In terms of academic qualifications, the position of a regulatory affairs specialist requires the ideal candidate to possess sound and adequate educational background, as he/she is required to possess a Bachelor’s degree in fields such as Biochemistry, Biological Sciences, Chemistry, Pharmacy, Toxicology, Medicine, Pharmacology, or Engineering.
A coursework in Marketing, Law, Statistics, and Business can also be useful.
Some employers also demand several years of proven work experience in a similar industry.
Regulatory affairs specialist salary: The average annual salary for a regulatory affairs specialist is $68,294.
Regulatory Affairs Specialist Job Description Example/Sample/Template
The major duties, tasks, and responsibilities that typically make up the regulatory affairs specialist job description are listed below:
- Explaining regulations, policies, or procedures
- Ensuring adequate compliance with regulations
- Advising others on matters that are related to regulatory processes and compliance
- Providing correct and accurate technical review of data or reports
- Overseeing the planning, coordination, and management of regulatory documentation activities
- Examining, identifying, and interpreting relevant regulatory guidelines
- Analyzing and evaluating laws and regulations that apply to the process of determining the impact on company activities
- Compiling and overseeing the maintenance of regulatory documentation databases or systems
- Coordinating efforts that are related to the preparation of regulatory documents or submissions
- Developing and maintaining healthy communication with regulatory agencies regarding pre-submission strategies, compliance test requirements, potential regulatory pathways, or clarification, and follow-up on submissions still under review.

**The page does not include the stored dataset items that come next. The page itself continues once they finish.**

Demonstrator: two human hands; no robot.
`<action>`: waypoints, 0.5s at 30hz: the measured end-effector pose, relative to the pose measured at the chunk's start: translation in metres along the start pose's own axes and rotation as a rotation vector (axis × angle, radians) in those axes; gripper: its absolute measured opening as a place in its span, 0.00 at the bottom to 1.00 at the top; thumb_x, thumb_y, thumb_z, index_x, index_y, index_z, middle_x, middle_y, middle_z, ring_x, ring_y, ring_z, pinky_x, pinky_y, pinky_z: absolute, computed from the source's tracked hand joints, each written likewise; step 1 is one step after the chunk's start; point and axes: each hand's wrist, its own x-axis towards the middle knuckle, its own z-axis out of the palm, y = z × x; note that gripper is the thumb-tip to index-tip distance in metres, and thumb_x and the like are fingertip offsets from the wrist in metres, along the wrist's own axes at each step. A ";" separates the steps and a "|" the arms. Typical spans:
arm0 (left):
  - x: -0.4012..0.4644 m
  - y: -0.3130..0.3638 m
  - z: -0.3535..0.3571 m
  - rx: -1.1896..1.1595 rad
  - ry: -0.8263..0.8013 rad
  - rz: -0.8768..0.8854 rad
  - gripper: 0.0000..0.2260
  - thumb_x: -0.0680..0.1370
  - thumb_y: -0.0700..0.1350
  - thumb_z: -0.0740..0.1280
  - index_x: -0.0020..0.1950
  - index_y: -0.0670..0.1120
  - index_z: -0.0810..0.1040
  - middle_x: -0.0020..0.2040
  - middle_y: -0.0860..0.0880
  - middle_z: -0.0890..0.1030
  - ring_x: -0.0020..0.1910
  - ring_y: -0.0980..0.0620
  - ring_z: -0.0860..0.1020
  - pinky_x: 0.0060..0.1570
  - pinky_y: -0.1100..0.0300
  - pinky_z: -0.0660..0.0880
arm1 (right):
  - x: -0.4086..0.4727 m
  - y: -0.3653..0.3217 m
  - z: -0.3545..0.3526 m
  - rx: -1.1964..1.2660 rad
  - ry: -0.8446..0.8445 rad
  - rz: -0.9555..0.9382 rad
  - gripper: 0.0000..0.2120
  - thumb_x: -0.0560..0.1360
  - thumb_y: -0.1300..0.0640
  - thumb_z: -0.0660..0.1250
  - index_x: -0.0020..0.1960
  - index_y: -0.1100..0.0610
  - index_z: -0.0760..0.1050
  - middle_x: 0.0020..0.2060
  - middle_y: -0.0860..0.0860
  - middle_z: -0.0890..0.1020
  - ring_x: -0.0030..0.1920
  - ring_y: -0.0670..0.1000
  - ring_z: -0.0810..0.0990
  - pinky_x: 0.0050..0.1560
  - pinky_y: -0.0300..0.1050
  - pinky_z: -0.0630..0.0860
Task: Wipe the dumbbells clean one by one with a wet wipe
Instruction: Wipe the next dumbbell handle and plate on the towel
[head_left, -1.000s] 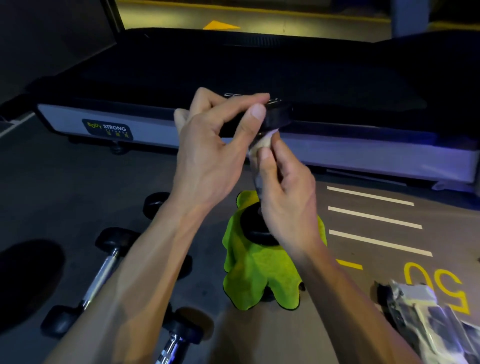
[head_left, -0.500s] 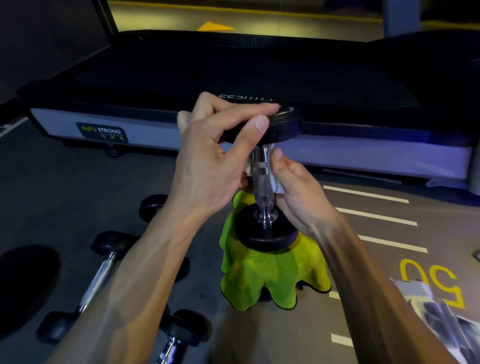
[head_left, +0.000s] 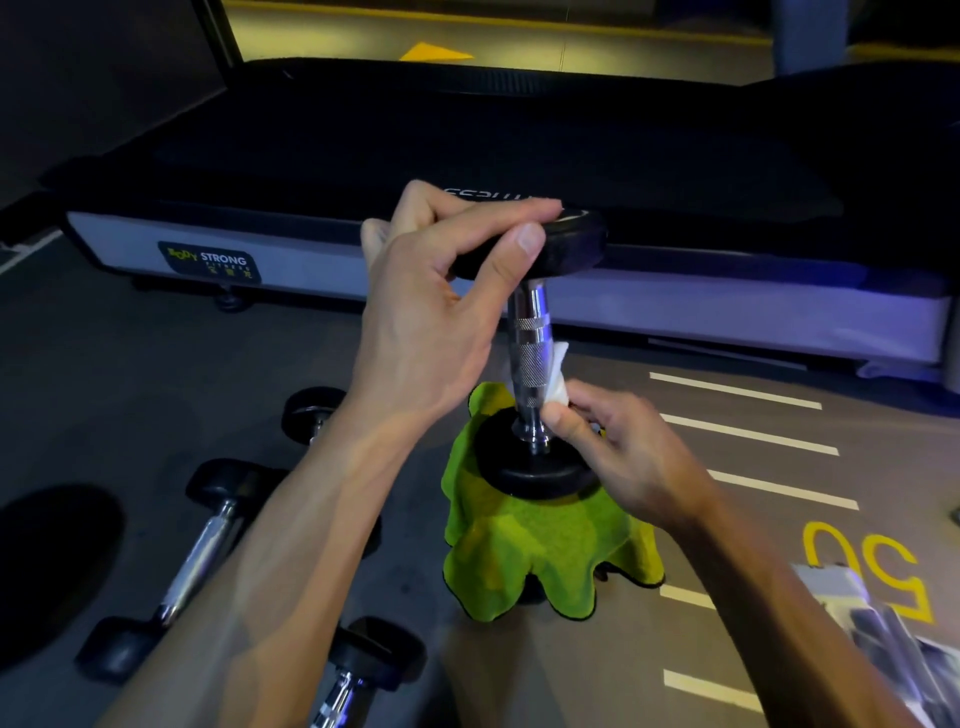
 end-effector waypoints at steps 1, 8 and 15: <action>0.000 0.001 0.001 -0.008 -0.004 0.001 0.08 0.83 0.57 0.67 0.61 0.67 0.81 0.49 0.61 0.72 0.57 0.54 0.71 0.64 0.53 0.70 | -0.001 -0.002 -0.003 -0.031 -0.015 0.001 0.17 0.83 0.42 0.60 0.53 0.52 0.81 0.44 0.44 0.86 0.47 0.44 0.83 0.50 0.47 0.77; -0.001 0.007 0.003 0.027 -0.001 0.005 0.09 0.84 0.56 0.67 0.62 0.65 0.83 0.48 0.61 0.72 0.56 0.54 0.70 0.59 0.67 0.62 | 0.018 -0.062 -0.016 -0.145 0.295 -0.091 0.14 0.85 0.45 0.61 0.50 0.54 0.77 0.38 0.51 0.82 0.42 0.58 0.78 0.44 0.56 0.70; -0.003 0.003 0.002 0.004 0.003 -0.032 0.10 0.84 0.56 0.66 0.64 0.65 0.82 0.53 0.60 0.75 0.59 0.54 0.72 0.64 0.62 0.65 | 0.011 -0.033 0.002 -0.009 0.143 0.000 0.13 0.84 0.41 0.60 0.56 0.48 0.77 0.44 0.43 0.86 0.48 0.49 0.84 0.51 0.54 0.77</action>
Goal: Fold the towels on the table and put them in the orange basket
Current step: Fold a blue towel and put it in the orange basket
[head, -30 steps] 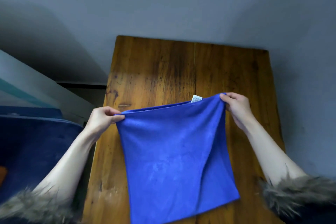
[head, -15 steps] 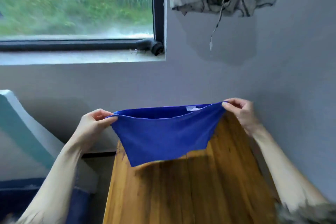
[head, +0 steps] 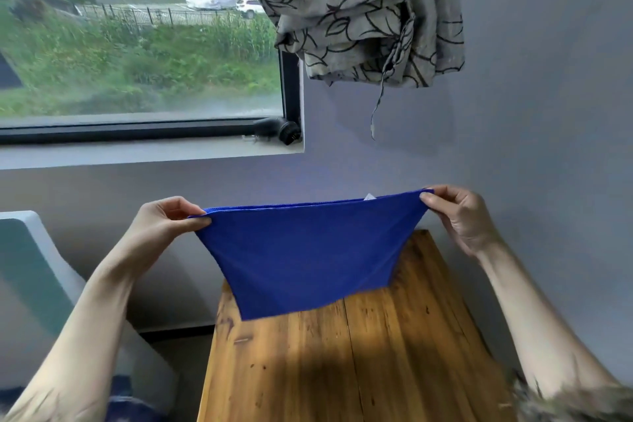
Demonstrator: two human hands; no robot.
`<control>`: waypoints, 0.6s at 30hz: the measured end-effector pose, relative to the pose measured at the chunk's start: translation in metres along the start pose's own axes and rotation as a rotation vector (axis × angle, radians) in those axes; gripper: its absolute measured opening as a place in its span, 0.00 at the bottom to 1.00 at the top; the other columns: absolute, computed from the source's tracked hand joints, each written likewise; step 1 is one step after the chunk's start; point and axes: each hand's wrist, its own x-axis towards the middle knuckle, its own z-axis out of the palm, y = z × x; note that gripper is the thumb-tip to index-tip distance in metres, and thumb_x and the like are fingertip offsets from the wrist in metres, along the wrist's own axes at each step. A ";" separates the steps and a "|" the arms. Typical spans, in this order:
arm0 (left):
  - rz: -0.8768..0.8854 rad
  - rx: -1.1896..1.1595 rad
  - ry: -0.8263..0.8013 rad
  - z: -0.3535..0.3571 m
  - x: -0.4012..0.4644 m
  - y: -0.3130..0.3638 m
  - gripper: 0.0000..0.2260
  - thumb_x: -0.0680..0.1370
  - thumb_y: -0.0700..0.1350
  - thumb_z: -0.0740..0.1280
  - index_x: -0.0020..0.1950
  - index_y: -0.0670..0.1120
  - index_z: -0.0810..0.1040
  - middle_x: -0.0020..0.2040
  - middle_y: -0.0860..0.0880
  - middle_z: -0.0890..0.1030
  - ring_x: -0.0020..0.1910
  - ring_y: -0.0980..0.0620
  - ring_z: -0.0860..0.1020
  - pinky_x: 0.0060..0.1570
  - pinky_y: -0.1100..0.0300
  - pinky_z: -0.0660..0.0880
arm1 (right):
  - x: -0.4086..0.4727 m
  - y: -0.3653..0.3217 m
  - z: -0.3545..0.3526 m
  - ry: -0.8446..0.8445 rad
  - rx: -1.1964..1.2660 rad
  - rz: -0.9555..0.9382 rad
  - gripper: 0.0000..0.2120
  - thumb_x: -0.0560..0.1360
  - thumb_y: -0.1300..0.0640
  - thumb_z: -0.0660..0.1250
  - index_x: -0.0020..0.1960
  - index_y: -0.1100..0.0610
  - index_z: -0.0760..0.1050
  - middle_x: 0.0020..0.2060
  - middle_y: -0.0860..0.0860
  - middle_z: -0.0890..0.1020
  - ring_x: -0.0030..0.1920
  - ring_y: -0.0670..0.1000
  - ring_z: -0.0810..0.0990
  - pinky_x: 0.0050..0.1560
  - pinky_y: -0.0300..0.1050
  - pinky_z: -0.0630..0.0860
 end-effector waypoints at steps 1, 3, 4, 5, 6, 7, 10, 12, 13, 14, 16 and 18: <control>0.006 0.004 0.011 -0.001 0.000 -0.001 0.04 0.70 0.32 0.72 0.39 0.38 0.78 0.31 0.54 0.82 0.31 0.62 0.78 0.35 0.75 0.73 | 0.000 0.001 0.002 0.001 -0.045 -0.014 0.07 0.63 0.53 0.75 0.37 0.57 0.82 0.35 0.51 0.83 0.40 0.48 0.80 0.44 0.36 0.78; 0.012 0.003 0.027 -0.004 -0.001 -0.004 0.04 0.70 0.31 0.71 0.40 0.38 0.78 0.31 0.55 0.82 0.32 0.62 0.78 0.36 0.74 0.74 | -0.003 -0.001 0.008 0.013 -0.053 -0.022 0.02 0.71 0.64 0.69 0.41 0.60 0.80 0.36 0.53 0.82 0.42 0.51 0.79 0.46 0.39 0.78; 0.011 0.002 0.036 -0.005 -0.002 -0.006 0.05 0.70 0.32 0.71 0.40 0.39 0.78 0.32 0.55 0.82 0.33 0.61 0.79 0.38 0.73 0.74 | -0.003 -0.001 0.011 0.016 -0.030 -0.008 0.03 0.72 0.67 0.68 0.42 0.61 0.79 0.36 0.54 0.82 0.41 0.50 0.80 0.45 0.39 0.79; 0.007 -0.002 0.042 -0.007 -0.001 -0.009 0.05 0.70 0.32 0.71 0.40 0.40 0.78 0.32 0.54 0.83 0.35 0.60 0.79 0.40 0.70 0.75 | -0.004 -0.002 0.014 0.010 0.017 0.009 0.03 0.72 0.67 0.67 0.42 0.62 0.78 0.35 0.53 0.83 0.40 0.49 0.80 0.43 0.38 0.79; -0.005 -0.016 0.047 -0.008 -0.001 -0.012 0.05 0.71 0.32 0.71 0.40 0.40 0.78 0.33 0.54 0.83 0.37 0.57 0.79 0.42 0.68 0.76 | -0.006 -0.002 0.016 0.002 0.082 0.037 0.02 0.72 0.67 0.67 0.43 0.63 0.78 0.35 0.53 0.83 0.39 0.48 0.81 0.41 0.37 0.79; -0.021 -0.036 0.051 -0.009 0.000 -0.015 0.05 0.71 0.32 0.70 0.40 0.40 0.78 0.33 0.54 0.83 0.38 0.54 0.79 0.43 0.67 0.76 | -0.007 -0.001 0.018 -0.003 0.146 0.065 0.03 0.73 0.68 0.65 0.43 0.63 0.77 0.34 0.52 0.83 0.38 0.47 0.81 0.40 0.37 0.79; -0.072 -0.127 0.045 -0.009 0.000 -0.022 0.07 0.71 0.31 0.70 0.38 0.42 0.79 0.33 0.52 0.83 0.41 0.50 0.78 0.45 0.66 0.76 | -0.008 0.003 0.022 0.023 0.280 0.146 0.06 0.75 0.69 0.62 0.43 0.62 0.76 0.33 0.52 0.82 0.36 0.47 0.80 0.37 0.37 0.78; -0.088 -0.167 0.046 -0.009 0.001 -0.023 0.13 0.71 0.30 0.69 0.33 0.46 0.81 0.34 0.51 0.82 0.41 0.49 0.78 0.48 0.63 0.76 | -0.008 0.005 0.024 0.035 0.351 0.175 0.06 0.75 0.68 0.62 0.43 0.62 0.76 0.33 0.52 0.82 0.35 0.47 0.80 0.37 0.37 0.78; -0.091 -0.183 0.046 -0.009 0.001 -0.023 0.15 0.71 0.30 0.69 0.30 0.48 0.82 0.34 0.50 0.82 0.41 0.50 0.78 0.48 0.63 0.77 | -0.008 0.006 0.025 0.036 0.375 0.184 0.06 0.74 0.68 0.62 0.43 0.62 0.76 0.33 0.52 0.82 0.35 0.47 0.80 0.37 0.37 0.78; -0.092 -0.198 0.044 -0.010 0.002 -0.023 0.16 0.71 0.29 0.69 0.29 0.49 0.82 0.34 0.51 0.82 0.40 0.50 0.78 0.48 0.63 0.77 | -0.008 0.006 0.026 0.036 0.387 0.190 0.06 0.74 0.68 0.62 0.43 0.62 0.76 0.33 0.52 0.82 0.35 0.47 0.80 0.37 0.37 0.78; -0.089 -0.198 0.038 -0.011 0.002 -0.021 0.18 0.70 0.29 0.69 0.28 0.49 0.81 0.33 0.52 0.82 0.39 0.52 0.79 0.45 0.67 0.78 | -0.008 0.005 0.026 0.024 0.380 0.202 0.06 0.75 0.69 0.61 0.42 0.61 0.75 0.32 0.52 0.82 0.33 0.47 0.80 0.33 0.37 0.77; -0.082 -0.169 0.025 -0.012 0.001 -0.018 0.18 0.70 0.29 0.69 0.27 0.50 0.80 0.32 0.52 0.82 0.35 0.56 0.79 0.41 0.70 0.77 | -0.007 0.005 0.026 0.015 0.363 0.205 0.07 0.75 0.69 0.61 0.42 0.61 0.74 0.31 0.52 0.82 0.32 0.47 0.79 0.29 0.38 0.75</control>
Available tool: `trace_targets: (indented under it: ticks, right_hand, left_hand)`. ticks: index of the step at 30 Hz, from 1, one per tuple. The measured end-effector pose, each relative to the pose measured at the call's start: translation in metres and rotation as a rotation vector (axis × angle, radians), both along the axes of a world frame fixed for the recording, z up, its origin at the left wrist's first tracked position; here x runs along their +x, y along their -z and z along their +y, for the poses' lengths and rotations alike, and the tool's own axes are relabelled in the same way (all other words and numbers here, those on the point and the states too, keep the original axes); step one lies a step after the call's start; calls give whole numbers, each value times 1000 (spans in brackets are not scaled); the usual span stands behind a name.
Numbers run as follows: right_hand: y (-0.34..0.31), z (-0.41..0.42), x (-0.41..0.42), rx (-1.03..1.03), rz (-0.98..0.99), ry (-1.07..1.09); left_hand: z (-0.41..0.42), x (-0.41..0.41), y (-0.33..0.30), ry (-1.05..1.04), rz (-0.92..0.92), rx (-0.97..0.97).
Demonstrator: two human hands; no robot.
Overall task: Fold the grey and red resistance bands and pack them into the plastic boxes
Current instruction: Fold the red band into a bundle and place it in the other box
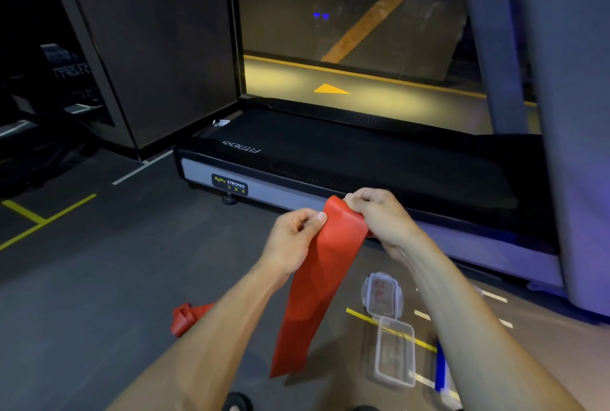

Regulatory Affairs Specialist Job Description for Resume
If you have worked before as a regulatory affairs specialist or are presently working in that position and need to make a new resume, then it is important to include a professional experience section to the resume to highlight your duties on the regulatory affairs specialist job.
The sample job description provided above can help you to effectively describe your regulatory affairs specialist role in the professional or work experience section of your resume.
Regulatory Affairs Specialist Requirements – Skills, Knowledge, and Abilities for Career Success
If you are seeking to work as a regulatory affairs specialist, here are major requirements most recruiters may want you to meet to be hired:
- Good time management skills, as a regulatory affairs specialist, must be able to work effectively in a demanding environment where strict timelines and protocols must be met
- Proficiency and familiarity with databases or other information management tools, since regulatory affairs specialists frequently work on managing and documenting information
- Excellent organizational and project management skills to frequently coordinate complex activities, often with competing priorities
- Well-developed analytical skills and the ability to pay particular attention to details
- Well-developed written and oral communication and interpersonal skills to frequently work with other employees and team members, and also advise others on compliance and regulatory matters
- A Bachelor’s degree in Biological Sciences, Biochemistry, Chemistry, Toxicology, Pharmacy, Medicine, Engineering, or Pharmacology.
Conclusion
If you are a recruiter of HR manager needing to hire for the regulatory affairs specialist position in your organization, you will have to create and post a detailed description of the vacant regulatory affairs specialist position to inform prospective candidates of what the role entails.
You can apply the above job description example as a template to effectively describe the available regulatory affairs specialist role in your organization, which will increase your chances of getting the right persons for the job.
This article is also useful to individuals interested in the regulatory affairs specialist career to increase their knowledge of the duties associated with the role.